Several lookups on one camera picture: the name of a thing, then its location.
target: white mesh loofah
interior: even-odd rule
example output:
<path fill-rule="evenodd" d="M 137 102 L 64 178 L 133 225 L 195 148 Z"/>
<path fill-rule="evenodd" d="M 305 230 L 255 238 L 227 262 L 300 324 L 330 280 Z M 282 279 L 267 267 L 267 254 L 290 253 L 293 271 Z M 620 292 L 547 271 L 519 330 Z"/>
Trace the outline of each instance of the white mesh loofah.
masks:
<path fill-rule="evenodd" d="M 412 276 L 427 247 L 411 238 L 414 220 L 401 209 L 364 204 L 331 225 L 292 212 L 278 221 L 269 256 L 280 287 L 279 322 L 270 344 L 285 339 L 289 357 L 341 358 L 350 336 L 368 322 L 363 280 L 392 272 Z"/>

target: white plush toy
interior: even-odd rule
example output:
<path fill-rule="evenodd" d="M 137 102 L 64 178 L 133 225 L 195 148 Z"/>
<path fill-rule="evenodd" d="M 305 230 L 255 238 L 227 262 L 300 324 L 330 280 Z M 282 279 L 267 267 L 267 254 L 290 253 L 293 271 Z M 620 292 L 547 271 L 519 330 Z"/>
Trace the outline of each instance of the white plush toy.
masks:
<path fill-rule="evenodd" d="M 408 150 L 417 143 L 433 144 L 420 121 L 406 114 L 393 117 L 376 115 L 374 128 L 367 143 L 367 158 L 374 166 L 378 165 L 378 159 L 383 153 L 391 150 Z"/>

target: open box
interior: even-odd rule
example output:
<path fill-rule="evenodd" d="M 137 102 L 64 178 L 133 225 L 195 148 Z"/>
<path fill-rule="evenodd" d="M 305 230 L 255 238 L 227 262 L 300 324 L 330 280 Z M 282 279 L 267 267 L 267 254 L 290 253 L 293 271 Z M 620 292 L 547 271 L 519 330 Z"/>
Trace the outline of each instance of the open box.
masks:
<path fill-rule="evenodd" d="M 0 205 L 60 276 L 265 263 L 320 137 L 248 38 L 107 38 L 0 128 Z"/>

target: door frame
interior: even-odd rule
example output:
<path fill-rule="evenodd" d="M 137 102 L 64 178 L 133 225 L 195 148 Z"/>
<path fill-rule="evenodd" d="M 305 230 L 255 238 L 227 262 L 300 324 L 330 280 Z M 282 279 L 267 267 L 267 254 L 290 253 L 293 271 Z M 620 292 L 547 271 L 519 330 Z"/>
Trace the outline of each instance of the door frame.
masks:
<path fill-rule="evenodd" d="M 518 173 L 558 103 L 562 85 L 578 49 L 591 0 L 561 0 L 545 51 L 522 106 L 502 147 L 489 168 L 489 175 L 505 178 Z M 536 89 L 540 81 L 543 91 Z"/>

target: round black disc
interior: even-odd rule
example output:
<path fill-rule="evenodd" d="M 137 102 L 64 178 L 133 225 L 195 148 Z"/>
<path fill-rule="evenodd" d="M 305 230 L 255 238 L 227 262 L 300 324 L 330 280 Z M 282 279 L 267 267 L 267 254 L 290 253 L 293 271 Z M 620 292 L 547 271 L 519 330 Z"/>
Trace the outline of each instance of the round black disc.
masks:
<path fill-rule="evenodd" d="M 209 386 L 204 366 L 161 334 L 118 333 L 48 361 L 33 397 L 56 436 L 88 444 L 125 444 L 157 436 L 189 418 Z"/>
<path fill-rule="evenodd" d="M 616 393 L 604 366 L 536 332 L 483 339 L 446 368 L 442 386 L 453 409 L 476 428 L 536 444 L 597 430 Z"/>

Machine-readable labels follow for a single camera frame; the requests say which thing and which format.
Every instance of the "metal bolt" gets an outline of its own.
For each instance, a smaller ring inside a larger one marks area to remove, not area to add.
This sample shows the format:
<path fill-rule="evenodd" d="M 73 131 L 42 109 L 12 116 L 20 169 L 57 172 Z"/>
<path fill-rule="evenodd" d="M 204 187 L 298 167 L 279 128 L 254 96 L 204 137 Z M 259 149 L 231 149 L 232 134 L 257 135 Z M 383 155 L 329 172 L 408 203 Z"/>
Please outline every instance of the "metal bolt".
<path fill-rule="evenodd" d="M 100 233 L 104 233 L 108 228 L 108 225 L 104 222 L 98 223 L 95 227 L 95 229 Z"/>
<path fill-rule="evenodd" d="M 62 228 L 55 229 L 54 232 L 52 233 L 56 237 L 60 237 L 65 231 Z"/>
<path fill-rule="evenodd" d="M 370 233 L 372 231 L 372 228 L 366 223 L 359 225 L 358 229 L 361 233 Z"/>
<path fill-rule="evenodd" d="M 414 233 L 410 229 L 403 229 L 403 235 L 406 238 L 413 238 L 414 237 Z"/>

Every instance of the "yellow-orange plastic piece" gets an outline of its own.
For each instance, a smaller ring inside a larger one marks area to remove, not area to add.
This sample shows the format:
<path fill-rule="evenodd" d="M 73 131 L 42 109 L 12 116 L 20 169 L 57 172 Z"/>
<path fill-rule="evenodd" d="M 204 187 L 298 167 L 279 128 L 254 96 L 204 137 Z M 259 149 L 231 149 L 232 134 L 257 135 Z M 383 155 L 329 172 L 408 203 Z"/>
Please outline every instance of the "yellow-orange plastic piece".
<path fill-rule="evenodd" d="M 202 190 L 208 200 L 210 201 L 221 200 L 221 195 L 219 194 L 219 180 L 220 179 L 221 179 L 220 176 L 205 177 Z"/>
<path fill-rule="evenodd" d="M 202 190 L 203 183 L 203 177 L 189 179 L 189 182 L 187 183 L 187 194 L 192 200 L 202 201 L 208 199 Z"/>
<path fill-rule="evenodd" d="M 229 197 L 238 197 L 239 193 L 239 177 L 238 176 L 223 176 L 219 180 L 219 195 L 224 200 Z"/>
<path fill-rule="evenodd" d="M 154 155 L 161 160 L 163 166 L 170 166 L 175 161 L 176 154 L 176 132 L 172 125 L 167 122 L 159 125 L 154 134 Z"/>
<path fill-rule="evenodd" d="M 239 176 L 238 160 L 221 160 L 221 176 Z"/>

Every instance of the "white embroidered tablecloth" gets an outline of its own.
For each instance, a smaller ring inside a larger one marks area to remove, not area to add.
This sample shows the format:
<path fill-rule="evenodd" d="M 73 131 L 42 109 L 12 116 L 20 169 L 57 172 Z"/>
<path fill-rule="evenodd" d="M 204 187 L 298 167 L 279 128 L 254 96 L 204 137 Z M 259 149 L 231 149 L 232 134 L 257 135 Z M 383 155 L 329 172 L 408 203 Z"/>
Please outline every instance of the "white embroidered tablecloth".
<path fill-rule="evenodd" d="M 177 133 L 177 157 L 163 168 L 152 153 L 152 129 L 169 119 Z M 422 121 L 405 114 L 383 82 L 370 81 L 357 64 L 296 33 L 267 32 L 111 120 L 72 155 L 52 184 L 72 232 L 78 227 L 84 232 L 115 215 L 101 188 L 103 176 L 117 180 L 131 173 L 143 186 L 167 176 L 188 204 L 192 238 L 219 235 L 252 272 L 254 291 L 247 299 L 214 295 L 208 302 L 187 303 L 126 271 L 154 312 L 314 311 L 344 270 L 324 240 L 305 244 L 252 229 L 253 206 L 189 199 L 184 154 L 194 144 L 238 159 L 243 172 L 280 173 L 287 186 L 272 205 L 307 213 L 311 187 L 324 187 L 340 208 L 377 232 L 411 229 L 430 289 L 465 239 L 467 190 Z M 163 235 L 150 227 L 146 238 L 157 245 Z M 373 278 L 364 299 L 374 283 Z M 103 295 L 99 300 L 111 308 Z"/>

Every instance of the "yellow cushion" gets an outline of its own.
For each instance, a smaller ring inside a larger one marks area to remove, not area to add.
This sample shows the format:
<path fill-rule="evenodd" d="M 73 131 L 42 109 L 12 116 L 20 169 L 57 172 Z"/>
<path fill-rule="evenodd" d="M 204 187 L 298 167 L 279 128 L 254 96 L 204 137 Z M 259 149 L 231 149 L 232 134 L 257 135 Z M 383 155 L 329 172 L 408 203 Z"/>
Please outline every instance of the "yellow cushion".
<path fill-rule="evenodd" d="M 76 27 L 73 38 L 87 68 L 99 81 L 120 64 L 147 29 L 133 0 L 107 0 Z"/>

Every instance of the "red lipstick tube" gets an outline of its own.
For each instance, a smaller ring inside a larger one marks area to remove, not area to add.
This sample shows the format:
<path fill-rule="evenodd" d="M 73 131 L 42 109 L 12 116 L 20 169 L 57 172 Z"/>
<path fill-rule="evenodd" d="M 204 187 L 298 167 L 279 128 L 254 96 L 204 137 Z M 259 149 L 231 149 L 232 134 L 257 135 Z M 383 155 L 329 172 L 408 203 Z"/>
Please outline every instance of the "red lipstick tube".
□ □ □ □
Task instructions: For every line in the material above that holds the string "Trace", add one to a count; state only the final count.

Exercise response: 5